There’s a neat variation on open-addressing based hash tables called Robin Hood hashing. This technique isn’t very well-known, but it makes a huge practical difference because it both improves performance and space utilization compared to other “standard” hash tables (e.g. chaining). It also eliminates the major downside of other open addressing hash tables.

Here are the benefits, summarized:

  • High load factors can be used without seriously affecting performance. 0.9 is perfectly reasonable as a default (0.95 or higher works too, it mainly affects insertion cost a bit).

  • No linked lists or other extra pointers. This reduces cache misses and storage overhead. Your underlying structure can be a simple flat array since it’s just open addressing under the hood.

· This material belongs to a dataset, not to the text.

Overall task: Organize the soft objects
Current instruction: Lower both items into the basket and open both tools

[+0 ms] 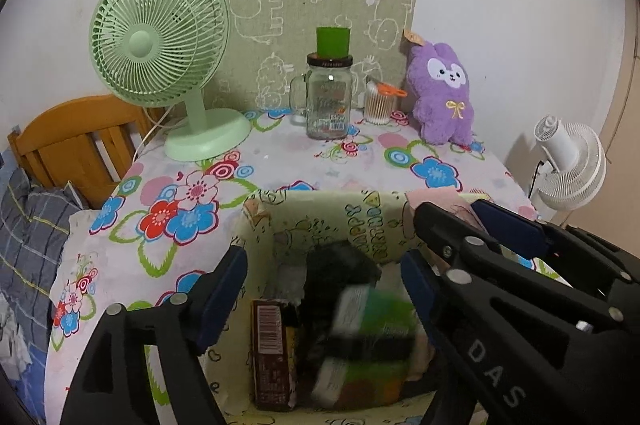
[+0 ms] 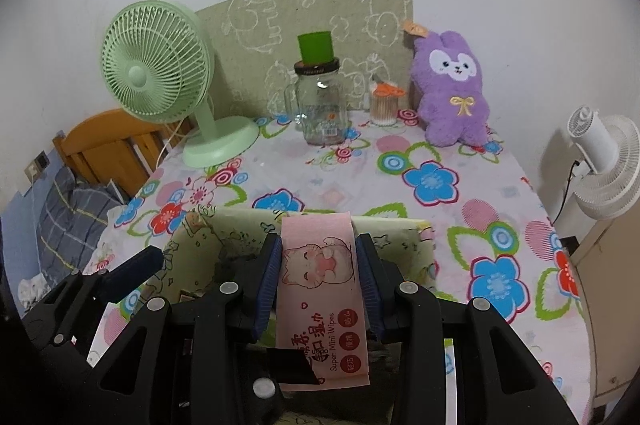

  • Lookup and insertion logic is fast. Again, no linked lists to traverse or other complications, just a linear probe sequence with a few checks per element.

  • Unlike other open addressing schemes, looking for non-existent elements is still fast.

For a simple benchmark where I inserted 100k english words into a map, then deleted 10% of them, and then looked them all up again, the timings for my simple Robin Hood hash table was 23%, 66% and **25% **lower for insertions, deletions and lookups respectively compared to the VS 2012 std::unordered_map, it did this using 30% less memory overall.

It’s all about the variance

So the basic idea is to take normal open addressing, but use one clever trick in order to drastically reduce the variance of the expected average and maximum probe lengths. We’ll se later why reducing variance is so important. To give you an idea how Robin Hood Hashing improves things, the probe length variance for a RH table at a load factor of 0.9 is 0.98, whereas for a normal open addressing scheme it’s 16.2. At a load factor of 0.99 it’s 1.87 and 194 respectively.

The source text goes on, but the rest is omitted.